▶ Problem details:
From the entries that follow, copy every line with the word "steel".

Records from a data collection
::::::::::

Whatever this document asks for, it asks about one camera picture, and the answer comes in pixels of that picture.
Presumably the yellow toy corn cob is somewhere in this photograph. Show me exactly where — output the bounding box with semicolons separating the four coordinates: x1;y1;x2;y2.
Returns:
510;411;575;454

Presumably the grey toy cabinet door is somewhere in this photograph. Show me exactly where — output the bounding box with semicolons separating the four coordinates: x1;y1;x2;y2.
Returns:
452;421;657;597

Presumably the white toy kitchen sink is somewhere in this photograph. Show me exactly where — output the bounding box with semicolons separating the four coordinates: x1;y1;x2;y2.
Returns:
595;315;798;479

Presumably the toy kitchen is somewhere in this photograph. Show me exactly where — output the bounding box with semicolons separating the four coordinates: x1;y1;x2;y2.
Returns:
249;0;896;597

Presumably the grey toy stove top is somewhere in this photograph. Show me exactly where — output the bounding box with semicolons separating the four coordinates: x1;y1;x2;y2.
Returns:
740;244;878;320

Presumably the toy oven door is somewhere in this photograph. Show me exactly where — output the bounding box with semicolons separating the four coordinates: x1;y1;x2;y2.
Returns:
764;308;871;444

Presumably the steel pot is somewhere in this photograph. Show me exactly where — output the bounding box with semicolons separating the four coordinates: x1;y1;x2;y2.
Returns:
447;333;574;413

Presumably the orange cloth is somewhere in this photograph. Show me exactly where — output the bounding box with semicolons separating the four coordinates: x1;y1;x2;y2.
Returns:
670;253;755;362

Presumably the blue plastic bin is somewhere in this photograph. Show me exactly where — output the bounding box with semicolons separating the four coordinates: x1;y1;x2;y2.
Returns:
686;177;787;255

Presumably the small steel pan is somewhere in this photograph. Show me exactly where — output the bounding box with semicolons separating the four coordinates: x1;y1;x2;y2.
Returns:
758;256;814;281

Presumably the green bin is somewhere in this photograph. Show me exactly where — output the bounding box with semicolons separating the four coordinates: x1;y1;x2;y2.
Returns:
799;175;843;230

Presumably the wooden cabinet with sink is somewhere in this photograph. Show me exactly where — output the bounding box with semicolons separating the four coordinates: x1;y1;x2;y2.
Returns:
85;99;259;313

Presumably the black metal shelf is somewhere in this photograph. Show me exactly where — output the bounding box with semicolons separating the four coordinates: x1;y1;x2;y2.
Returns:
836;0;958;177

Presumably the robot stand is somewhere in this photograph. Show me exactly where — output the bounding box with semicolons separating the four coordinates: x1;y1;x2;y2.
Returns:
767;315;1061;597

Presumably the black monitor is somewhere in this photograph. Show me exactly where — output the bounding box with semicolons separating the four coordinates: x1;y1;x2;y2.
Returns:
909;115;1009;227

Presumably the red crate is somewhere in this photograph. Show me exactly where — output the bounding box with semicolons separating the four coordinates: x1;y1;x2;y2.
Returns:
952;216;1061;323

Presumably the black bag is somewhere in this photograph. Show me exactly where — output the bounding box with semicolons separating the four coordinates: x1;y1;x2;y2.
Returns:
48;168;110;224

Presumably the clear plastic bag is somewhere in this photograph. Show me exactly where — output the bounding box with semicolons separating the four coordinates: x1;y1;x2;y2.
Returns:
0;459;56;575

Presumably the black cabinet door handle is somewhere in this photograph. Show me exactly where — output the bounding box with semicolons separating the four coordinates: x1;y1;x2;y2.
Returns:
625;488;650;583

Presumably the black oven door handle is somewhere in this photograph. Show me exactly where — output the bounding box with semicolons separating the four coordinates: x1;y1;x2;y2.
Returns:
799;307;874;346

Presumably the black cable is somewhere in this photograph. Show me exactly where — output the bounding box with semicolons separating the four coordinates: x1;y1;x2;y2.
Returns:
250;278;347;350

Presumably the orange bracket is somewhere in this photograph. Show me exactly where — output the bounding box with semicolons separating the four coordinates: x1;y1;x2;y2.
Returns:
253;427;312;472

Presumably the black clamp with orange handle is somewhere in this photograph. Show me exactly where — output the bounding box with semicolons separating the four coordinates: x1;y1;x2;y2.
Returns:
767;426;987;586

::::::::::

▶ Written reply:
Presumably the steel pot is somewhere in this photograph. Show me exactly where — output the bounding box with semicolons separating the four coordinates: x1;y1;x2;y2.
Presumably the small steel pan is somewhere in this photograph. Show me exactly where — output the bounding box with semicolons separating the four coordinates: x1;y1;x2;y2.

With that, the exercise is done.